Enzyklop said:
Every domain which is is or was in quarantine, is deleted form the statistic - around 200.000 !
The real figure is probably closer to 300K since .eu was around 2.6M at the start of April 2007. I saw 268K or so drop in April (based on the lists here - approximately 2.1M .eu domains monitored). I've been tracking .eu across the nameservers since April last year.
The .eu is no tropical garden until now, o.k., but also no desert. There are already some websites - for example:
www.greenpeace.eu
www.milka.eu
www.Versace.eu
www.Politikporal.eu
www.starter-portal.eu
www.biokorn.eu
Still only a handful versus millions of parked and PPCed domains. And some of those are just portal/information sites rather than pureplays using the .eu as their primary brand. Greenpeace forwards to the greenpeace.org site. There is very little end user activity in .eu ccTLD - people and businesses are just sticking with .com and their ccTLDs.
The use of the .eu shows the growing DNS queries. There were 22962 DNS queries per minute in Dec 2006, in April only 3303 !
In April 2006, there were only a few thousand domains active before the landrush. And I think that EURid was still using the .be nameservers at that stage so a lot of traffic might have ended up going to the .be nameservers.
The Big Junk Dump is over , I think - the registrations went from around 2 375 000 to 2 388 332 last week. I ecspected much more drops.. around 25 % (= 500.000), but now it`s only 10 %.
The problem is that that drop figure is offset against the number of new registrations. The main drop for April is over but there is the drop for May, June, July to happen as well.
Hmm...I don't think that the .eu statistic is a fake or not trustworthy - because the .eu is under the patronage of the EU Commission and correct statistics is a must !
The EU Commission are not domain business experts. Even the EU Commissoner responsible was telling the press that 2.5 million users registered the .eu domains. She was contradicted by EURid's own statistics.
The EURid report was a pathetic attempt to obfuscate the numbers by attempting to relate them to the population of each country. What EURid was really trying to do was hide the fact that most of .eu is really warehoused due to its incompetence in handling the landrush and bogus registrars. Over 54% of .eu is warehoused/aggregated according to EURid's report (that's one figure that they didn't manage to hide). And that doesn't even include the tens of thousands of domains that are potentially fraudulently registered or cybersquatted. The report doesn't mention the hundreds of thousands of domains potentially facing legal action.
A significant part of the UK .eu holding is due to warehousers/aggregators. Perhaps more than 90% of the Cyprus holding is warehoused/aggregated/squatted. A very significant part of the Dutch holding is due to the number of warehoused/aggregated domains. It really isn't a very healthy ccTLD.
The funniest part of all this was that EURid was sued by the Ovidio syndicate for breaching its own regulations. EURid actually lost because it knocked out the Ovidio registrars' access to the registry
before notifying the Ovidio registrars. Not something that would inspire confidence in EURid's management or its legal team. And as for its eligibility department - these bozos couldn't even take action against blatently fraudulent registrations even when they are given them.
EURid lied to the press about there being a problem with phantom registrars. What makes you think that they wouldn't lie about statistics that makes their operation look bad? EURid had the power to solve the problem but its incompetent management did nothing.
Personally, I think that there should be a public investigation into how EURid got the contract, who on the EU Commission made the decision, and the level of expertise of those who advised them. If any evidence of wrongdoing is detected, then criminal prosecutions of those involved must follow. Perhaps that may restore some public confidence in .eu ccTLD. Though I think that the only thing that will restore confidence is a redelegation to a competent registry operation.

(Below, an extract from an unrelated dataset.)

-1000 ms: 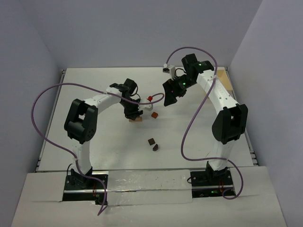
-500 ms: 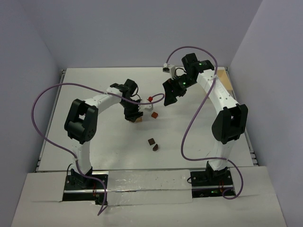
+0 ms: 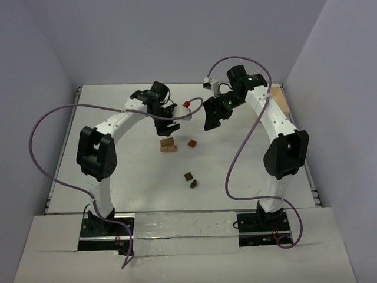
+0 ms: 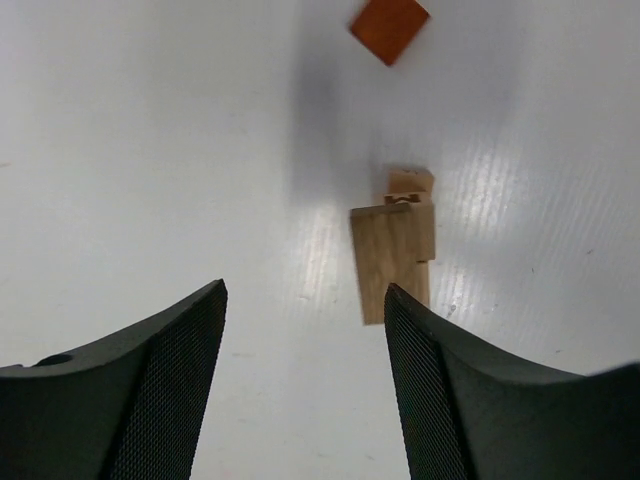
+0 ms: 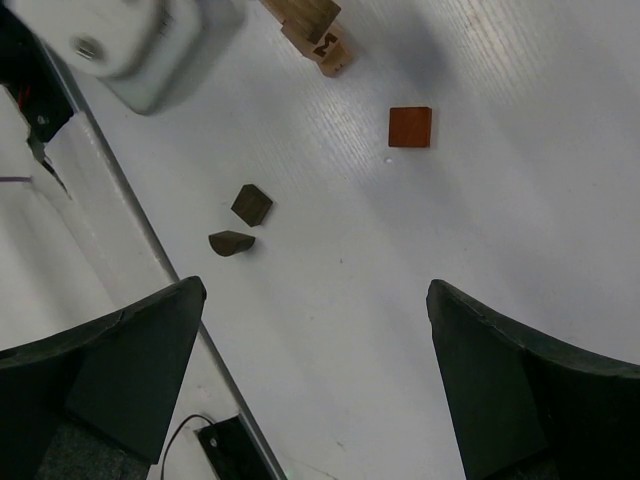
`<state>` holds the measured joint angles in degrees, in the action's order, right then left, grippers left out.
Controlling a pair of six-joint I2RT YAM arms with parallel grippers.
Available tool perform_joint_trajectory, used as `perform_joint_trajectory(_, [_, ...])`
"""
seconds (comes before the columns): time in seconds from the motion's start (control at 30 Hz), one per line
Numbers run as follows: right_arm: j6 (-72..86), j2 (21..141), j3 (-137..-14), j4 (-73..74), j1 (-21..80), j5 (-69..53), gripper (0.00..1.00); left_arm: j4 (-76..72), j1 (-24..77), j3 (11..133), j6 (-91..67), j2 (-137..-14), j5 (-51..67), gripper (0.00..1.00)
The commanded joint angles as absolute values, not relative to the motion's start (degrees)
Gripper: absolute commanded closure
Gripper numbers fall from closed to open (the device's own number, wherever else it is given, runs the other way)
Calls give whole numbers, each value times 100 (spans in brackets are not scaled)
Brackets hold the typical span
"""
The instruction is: Build the wood block tower
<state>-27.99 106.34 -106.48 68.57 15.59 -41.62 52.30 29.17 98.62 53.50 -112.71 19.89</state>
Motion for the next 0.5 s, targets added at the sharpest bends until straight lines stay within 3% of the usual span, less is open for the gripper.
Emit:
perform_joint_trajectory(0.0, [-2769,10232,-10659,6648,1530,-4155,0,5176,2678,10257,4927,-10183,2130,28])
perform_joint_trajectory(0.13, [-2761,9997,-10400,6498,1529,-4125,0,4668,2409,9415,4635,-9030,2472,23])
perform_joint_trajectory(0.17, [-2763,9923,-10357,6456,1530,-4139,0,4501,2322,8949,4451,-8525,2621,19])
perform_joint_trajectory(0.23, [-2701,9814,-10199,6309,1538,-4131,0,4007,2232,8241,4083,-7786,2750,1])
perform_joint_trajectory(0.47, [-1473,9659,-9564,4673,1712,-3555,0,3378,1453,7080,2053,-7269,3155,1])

There are no grounds to trust the accuracy of EURid's statistics without an independent and competent audit. It allows warehouser/cybersquatter operations to hide domains by removing the nameservers from them - this means that up to 20% or more of .eu is hidden. There has been no independent and competent audit of .eu zone. There has been no independent and competent audit of EURid and its ability. There has been no competent oversight of the .eu ccTLD.
As I remember, the most .eu domains (around 2 Mio.) were registered in the beginning (April/May/June 2006) and they are renewed already ! The later registrations weren`t not so speculative and are much mor stabile.
The .eu ccTLD didn't go through the 2M barrier until July 2006 or so. The later registrations (May, June, July) have not been renewed yet. The first landrush domains have but around 300K have dropped. The landrush period carried on for about three or so months. The warehousers/aggregators did renew a lot of their domains so what appears as stability may actually be something completely different. It could be that a lot of the small business registrants are dropping .eu and concentrating on their primary .com or ccTLD. I've just taken a quick look at dropped Irish .eu domains and there is a lot of business type .eu domains being dropped.